Google Guice is an open source Dependency Injection framework from Google. Guice is based on annotations and generics unlike Spring which depends on XML of Java for wiring dependencies. Guice injects constructors, fields and methods (any methods with any number of arguments, not just setters). Guice provides support for custom scopes, static member injection, Spring as well as Struts 2.x integration and AOP Alliance method interception. Guice is available at Google Code. You can find the User guide and Javadocs from there. This post describes how I implemented a simple Web application using Guice. For injecting dependencies into Servlets, I used a Listener (this idea was from Hani Suleiman in the Guice developer mailing list). Follow these steps to run the example.
  1. Download Guice from the Guice Site.
  2. Create the Service Interface and Implementation: These are fairly simple as shown below
    package services;

    public interface Service {
    public String doWork();
    }
    Service.java
    package services;

    public class ServiceImpl implements Service {

    private int count = 0;
    public String doWork() {
    count++;
    System.out.println("Service Impl Doing work " + count);
    return("ServiceImpl : " + count);
    }
    }
    ServiceImpl.java
  3. Create an Annotation: Guice allows you to select which implementation of an Interface you want to inject, by using annotations. You will see this used in the TestServlet.
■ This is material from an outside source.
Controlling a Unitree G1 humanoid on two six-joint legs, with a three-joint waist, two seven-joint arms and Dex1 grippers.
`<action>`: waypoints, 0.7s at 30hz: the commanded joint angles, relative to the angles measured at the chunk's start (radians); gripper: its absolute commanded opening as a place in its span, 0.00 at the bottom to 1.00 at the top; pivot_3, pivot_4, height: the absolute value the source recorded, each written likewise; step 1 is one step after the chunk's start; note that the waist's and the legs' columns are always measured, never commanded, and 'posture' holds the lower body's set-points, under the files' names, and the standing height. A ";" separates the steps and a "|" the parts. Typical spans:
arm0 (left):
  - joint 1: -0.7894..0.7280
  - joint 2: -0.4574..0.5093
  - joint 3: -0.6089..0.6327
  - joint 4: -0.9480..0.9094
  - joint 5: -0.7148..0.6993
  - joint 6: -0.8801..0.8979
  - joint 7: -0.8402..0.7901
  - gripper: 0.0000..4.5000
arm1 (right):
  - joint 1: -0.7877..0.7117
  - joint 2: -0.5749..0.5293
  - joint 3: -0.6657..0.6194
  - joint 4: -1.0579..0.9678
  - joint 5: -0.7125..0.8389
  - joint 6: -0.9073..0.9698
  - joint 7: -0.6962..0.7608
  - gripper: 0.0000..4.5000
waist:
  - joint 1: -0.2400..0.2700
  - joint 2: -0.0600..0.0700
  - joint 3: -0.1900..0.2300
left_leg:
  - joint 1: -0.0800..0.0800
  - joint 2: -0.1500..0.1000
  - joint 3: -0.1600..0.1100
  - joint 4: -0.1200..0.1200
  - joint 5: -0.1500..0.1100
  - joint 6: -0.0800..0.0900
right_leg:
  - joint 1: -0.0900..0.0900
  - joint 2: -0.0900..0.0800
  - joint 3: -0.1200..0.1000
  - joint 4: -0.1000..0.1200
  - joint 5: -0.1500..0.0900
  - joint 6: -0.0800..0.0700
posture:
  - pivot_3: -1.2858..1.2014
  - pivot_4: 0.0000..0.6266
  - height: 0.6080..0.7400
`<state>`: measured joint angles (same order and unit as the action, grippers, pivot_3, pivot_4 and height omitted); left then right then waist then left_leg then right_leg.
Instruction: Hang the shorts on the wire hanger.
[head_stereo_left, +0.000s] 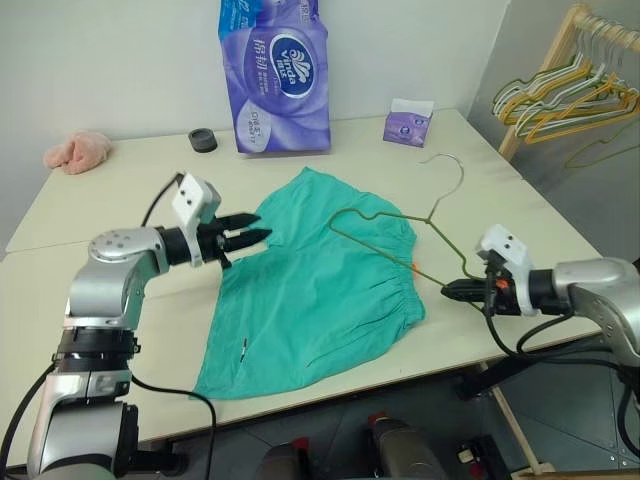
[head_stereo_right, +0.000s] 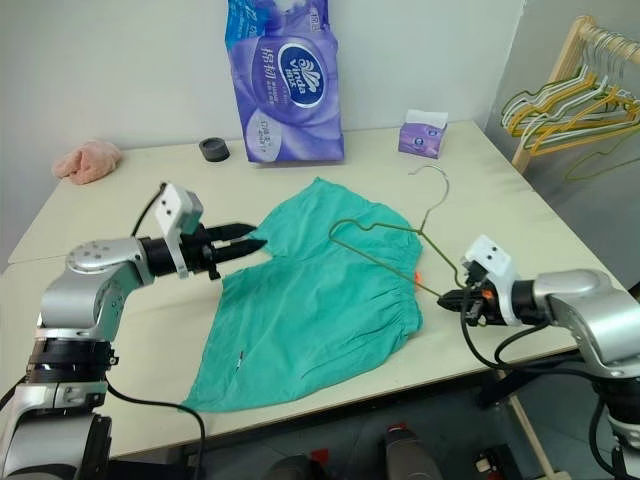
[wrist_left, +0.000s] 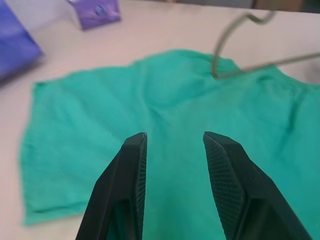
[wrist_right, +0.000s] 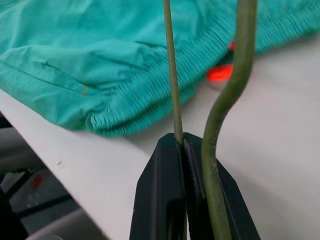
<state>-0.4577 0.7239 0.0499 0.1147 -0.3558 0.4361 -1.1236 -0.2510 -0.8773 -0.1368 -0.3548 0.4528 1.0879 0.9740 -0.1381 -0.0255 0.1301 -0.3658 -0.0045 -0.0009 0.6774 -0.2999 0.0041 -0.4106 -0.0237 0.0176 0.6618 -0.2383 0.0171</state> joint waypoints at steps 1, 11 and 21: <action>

Here is the annotation I defined
    package annotations;

    import java.lang.annotation.ElementType;
    import java.lang.annotation.Retention;
    import java.lang.annotation.RetentionPolicy;
    import java.lang.annotation.Target;

    import com.google.inject.BindingAnnotation;

    @Retention(RetentionPolicy.RUNTIME)
    @Target( { ElementType.FIELD, ElementType.PARAMETER })
    @BindingAnnotation
    public @interface MyAnnotation {

    }
    MyAnnotation.java
    • @Rentention(RUNTIME) makes the annotation visible at runtime.(this is mandatory when using Guice)
    • @Target({FIELD, PARAMETER}) prevents the annotation from being applied to methods, types, local variables, and other annotations.(This is optional)
    • @BindingAnnotation is a Guice-specific signal that you wish your annotation to be used in this way. Guice will produce an error whenever user applies more than one binding annotation to the same injectable element. (This is necessary when used for binding with Guice)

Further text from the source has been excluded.